**REQUIRED ACTION**
Exactly as written, return all the data, leaving its pictures behind.

**EXERCISE INPUT**
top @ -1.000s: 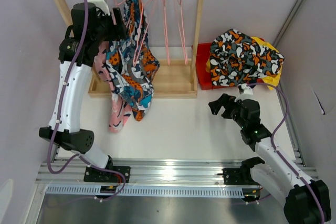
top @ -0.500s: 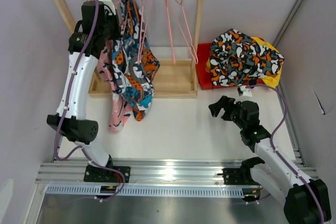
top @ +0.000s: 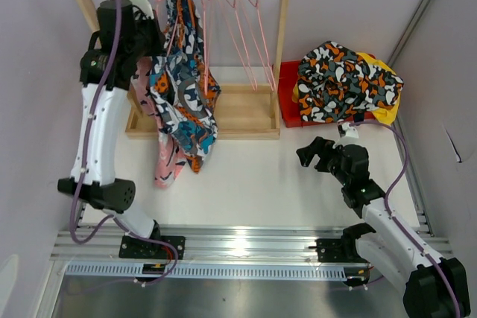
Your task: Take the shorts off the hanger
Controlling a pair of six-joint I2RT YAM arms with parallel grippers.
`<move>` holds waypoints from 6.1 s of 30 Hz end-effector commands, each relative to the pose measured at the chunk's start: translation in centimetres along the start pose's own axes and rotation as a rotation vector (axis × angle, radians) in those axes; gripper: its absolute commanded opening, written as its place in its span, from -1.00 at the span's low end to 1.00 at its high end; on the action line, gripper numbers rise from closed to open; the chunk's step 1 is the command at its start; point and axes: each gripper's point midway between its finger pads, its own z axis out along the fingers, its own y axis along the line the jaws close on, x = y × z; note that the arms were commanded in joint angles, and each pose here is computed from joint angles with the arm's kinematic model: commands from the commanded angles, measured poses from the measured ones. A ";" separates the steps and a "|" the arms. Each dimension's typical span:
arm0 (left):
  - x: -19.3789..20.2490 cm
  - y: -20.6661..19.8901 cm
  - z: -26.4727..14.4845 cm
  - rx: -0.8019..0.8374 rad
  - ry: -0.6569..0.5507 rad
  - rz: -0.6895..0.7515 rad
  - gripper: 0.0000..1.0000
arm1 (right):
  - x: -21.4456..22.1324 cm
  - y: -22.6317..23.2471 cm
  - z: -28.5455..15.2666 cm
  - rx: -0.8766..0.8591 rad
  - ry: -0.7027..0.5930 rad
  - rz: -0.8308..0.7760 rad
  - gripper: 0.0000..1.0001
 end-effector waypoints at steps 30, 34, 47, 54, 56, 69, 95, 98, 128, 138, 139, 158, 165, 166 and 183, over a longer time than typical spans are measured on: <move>15.2 -14.5 -26.2 0.946 0.064 0.067 -1.00 | -14.0 18.2 -12.8 -0.697 -0.257 -0.315 0.99; 9.1 -15.5 -31.7 1.085 -0.073 0.051 -1.00 | -14.3 18.0 -12.9 -0.667 -0.255 -0.333 0.99; 4.9 -15.5 -33.8 1.096 -0.150 0.073 -1.00 | -16.1 17.7 -12.7 -0.612 -0.314 -0.353 0.99; 6.9 -15.3 -32.5 1.064 -0.084 0.085 -1.00 | -19.3 18.5 -13.6 -0.592 -0.445 -0.368 0.99; 7.0 -15.3 -32.7 1.075 -0.079 0.083 -1.00 | -19.6 18.6 -13.8 -0.593 -0.463 -0.374 0.99; 7.2 -16.0 -33.9 1.154 -0.076 0.087 -1.00 | -17.2 21.1 -9.1 -0.793 -0.401 -0.215 0.99; 13.0 -13.7 -28.9 0.932 0.116 0.131 -1.00 | -23.8 9.2 -9.4 -0.437 -0.582 -0.138 -1.00; 13.6 -13.8 -28.9 0.938 0.130 0.135 -1.00 | -24.0 6.8 -8.1 -0.359 -0.566 -0.082 -1.00; 3.5 -17.1 -23.5 0.847 -0.230 -0.111 -1.00 | -8.9 22.2 -11.3 -0.789 -0.226 -0.213 -1.00; 4.6 -12.5 -24.6 0.669 -0.247 -0.060 -1.00 | -23.1 25.8 -15.4 -0.608 -0.519 -0.408 -1.00; 5.1 -12.1 -24.7 0.656 -0.227 -0.050 -1.00 | -26.6 26.1 -15.7 -0.560 -0.587 -0.404 -1.00; 9.6 -6.9 -25.1 0.458 -0.152 -0.022 -1.00 | -57.0 7.3 1.0 0.058 -1.027 -0.294 -1.00; 10.6 -4.7 -21.6 0.252 -0.101 -0.015 -1.00 | -38.0 -5.3 12.8 0.189 -0.662 -0.063 -0.83; 10.3 -4.4 -21.4 0.229 -0.103 -0.017 -1.00 | -35.3 -6.0 13.6 0.188 -0.593 -0.037 -0.62; 0.6 -3.7 -14.4 -0.031 -0.177 0.004 -1.00 | -16.8 -1.9 1.4 0.209 -0.312 0.035 0.99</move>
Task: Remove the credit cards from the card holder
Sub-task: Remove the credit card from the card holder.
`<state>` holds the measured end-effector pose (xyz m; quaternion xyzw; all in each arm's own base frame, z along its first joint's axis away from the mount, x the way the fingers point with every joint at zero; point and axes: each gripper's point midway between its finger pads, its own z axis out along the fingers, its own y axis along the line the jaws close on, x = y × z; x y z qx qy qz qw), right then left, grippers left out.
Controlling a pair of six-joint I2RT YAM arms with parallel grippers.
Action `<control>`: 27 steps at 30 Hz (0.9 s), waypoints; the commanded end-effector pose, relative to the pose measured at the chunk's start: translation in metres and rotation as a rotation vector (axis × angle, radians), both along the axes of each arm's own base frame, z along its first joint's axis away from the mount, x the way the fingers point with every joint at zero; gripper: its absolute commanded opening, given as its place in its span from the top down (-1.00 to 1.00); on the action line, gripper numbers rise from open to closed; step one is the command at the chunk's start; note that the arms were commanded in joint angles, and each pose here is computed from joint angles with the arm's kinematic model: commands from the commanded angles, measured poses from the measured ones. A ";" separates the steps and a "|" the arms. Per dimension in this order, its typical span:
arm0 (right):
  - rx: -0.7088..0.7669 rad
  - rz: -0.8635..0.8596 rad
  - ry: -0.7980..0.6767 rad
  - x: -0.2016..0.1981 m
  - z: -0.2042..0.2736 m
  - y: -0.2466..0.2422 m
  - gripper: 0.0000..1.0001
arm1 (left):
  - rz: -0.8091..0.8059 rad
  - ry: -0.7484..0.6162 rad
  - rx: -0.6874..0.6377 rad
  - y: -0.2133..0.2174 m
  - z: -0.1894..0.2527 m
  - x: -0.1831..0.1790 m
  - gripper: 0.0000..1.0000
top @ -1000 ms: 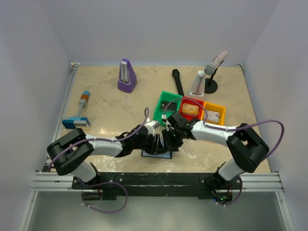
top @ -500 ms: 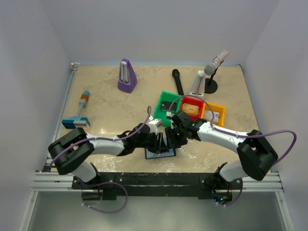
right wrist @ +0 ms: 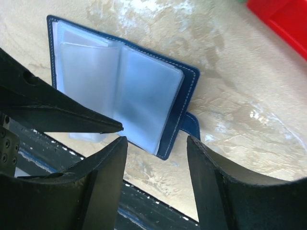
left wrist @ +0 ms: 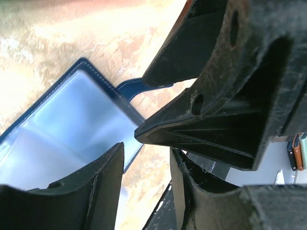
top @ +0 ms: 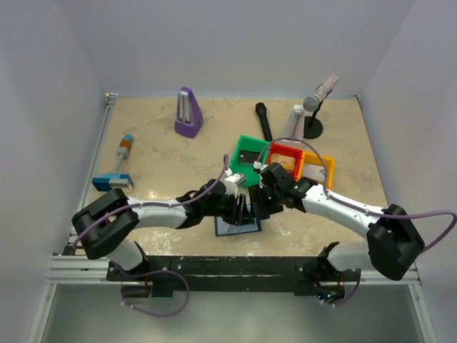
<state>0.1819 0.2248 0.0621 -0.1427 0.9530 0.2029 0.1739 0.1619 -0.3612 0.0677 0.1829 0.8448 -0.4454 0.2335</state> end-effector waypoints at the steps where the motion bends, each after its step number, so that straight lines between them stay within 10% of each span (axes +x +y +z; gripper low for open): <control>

**ANSWER SPACE**
top @ -1.000s: 
top @ -0.500s: 
top @ +0.000s: 
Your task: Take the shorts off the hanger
Controlling a pair of six-joint I2RT YAM arms with parallel grippers.
`<move>` holds waypoints from 6.1 s of 30 Hz end-effector commands, each relative to the pose measured at the chunk's start: translation in centimetres along the start pose's own axes and rotation as a rotation vector (axis × angle, radians) in those axes; gripper: its absolute commanded opening, written as its place in its span, from -1.00 at the span's low end to 1.00 at its high end; on the action line, gripper numbers rise from closed to open; the chunk's step 1 is the command at its start; point and axes: each gripper's point midway between its finger pads, its own z axis out along the fingers, its own y axis along the line the jaws close on, x = y × z; note that the arms were commanded in joint angles, and each pose here is computed from joint angles with the arm's kinematic model: commands from the commanded angles, measured poses from the measured ones. A ";" separates the steps and a "|" the arms. Each dimension's typical span:
arm0 (left):
  - x: -19.3789..20.2490 cm
  - y: -20.6661..19.8901 cm
  - z: -26.4727..14.4845 cm
  - rx: -0.8019..0.8374 rad
  - ry: -0.6569..0.5507 rad
  - rz: -0.6895..0.7515 rad
  - gripper: 0.0000..1.0000
arm1 (right):
  - x: -21.4456..22.1324 cm
  - y: -22.6317..23.2471 cm
  - z: -28.5455..15.2666 cm
  - rx: -0.8766..0.8591 rad
  - ry: -0.7027..0.5930 rad
  - rz: -0.8308..0.7760 rad
  - gripper: 0.0000..1.0001
 end-effector waypoints at steps 30, 34, 47, 54, 56, 69, 95, 98, 128, 138, 139, 158, 165, 166 and 183, over a longer time than typical spans are measured on: <move>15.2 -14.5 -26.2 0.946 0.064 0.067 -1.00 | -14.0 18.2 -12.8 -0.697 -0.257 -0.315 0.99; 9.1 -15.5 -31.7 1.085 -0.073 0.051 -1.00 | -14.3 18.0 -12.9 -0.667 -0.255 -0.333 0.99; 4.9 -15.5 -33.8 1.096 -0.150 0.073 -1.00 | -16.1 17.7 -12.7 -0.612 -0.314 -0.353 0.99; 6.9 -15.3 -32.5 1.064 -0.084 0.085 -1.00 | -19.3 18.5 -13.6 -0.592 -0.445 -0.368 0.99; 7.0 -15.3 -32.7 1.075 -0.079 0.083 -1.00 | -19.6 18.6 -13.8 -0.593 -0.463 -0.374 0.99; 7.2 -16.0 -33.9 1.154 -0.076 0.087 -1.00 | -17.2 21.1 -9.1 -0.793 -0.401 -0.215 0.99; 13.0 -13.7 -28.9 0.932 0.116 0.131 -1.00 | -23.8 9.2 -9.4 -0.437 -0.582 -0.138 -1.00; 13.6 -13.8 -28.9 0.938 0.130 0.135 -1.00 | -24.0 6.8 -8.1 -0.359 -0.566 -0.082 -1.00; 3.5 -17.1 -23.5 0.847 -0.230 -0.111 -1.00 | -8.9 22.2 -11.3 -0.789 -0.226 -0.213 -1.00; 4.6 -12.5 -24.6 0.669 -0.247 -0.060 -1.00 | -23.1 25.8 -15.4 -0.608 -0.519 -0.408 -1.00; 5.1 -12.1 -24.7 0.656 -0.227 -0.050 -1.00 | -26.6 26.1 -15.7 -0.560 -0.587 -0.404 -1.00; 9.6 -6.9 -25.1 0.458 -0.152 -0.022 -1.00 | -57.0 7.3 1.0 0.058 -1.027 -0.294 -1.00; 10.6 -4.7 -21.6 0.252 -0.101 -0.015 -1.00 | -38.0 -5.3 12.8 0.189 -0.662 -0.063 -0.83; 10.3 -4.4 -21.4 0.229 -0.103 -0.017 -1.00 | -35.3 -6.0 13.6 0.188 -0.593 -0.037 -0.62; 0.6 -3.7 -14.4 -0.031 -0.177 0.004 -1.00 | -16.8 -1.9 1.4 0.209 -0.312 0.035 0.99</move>
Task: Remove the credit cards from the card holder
Sub-task: Remove the credit card from the card holder.
`<state>` holds the measured end-effector pose (xyz m; quaternion xyzw; all in each arm's own base frame, z along its first joint's axis away from the mount, x the way the fingers point with every joint at zero; point and axes: each gripper's point midway between its finger pads, its own z axis out along the fingers, its own y axis along the line the jaws close on, x = y × z; x y z qx qy qz qw), right then left, grippers left out.
Controlling a pair of six-joint I2RT YAM arms with parallel grippers.
Action `<control>`: 27 steps at 30 Hz (0.9 s), waypoints; the commanded end-effector pose, relative to the pose measured at the chunk's start: translation in metres and rotation as a rotation vector (axis × angle, radians), both along the axes of each arm's own base frame, z along its first joint's axis away from the mount, x the way the fingers point with every joint at zero; gripper: its absolute commanded opening, given as its place in its span from the top down (-1.00 to 1.00); on the action line, gripper numbers rise from open to closed; step one is the command at the chunk's start; note that the arms were commanded in joint angles, and each pose here is computed from joint angles with the arm's kinematic model: commands from the commanded angles, measured poses from the measured ones. A ";" separates the steps and a "|" the arms. Per dimension in this order, its typical span:
arm0 (right):
  - rx: -0.7088..0.7669 rad
  - rz: -0.8635..0.8596 rad
  - ry: -0.7980..0.6767 rad
  - x: -0.2016..0.1981 m
  - z: -0.2042..0.2736 m
  - y: -0.2466..0.2422 m
  - gripper: 0.0000..1.0001
arm1 (left):
  - rz: -0.8091..0.8059 rad
  - ry: -0.7484..0.6162 rad
  - rx: -0.6874..0.6377 rad
  - y: -0.2133..0.2174 m
  - z: -0.1894..0.2527 m
  - x: -0.1831..0.1790 m
  - gripper: 0.0000..1.0000
top @ -1000 ms: 
top @ -500 ms: 
right wrist @ +0 ms: 
left wrist @ +0 ms: 
top @ +0 ms: 
<state>0.1819 0.2248 0.0621 -0.1427 0.9530 0.2029 0.1739 0.1619 -0.3612 0.0677 0.1829 0.8448 -0.4454 0.2335</state> end-effector waypoints at the steps where the motion bends, each after its step number, so that straight lines between them stay within 10% of each span (axes +x +y +z; gripper low for open): <control>

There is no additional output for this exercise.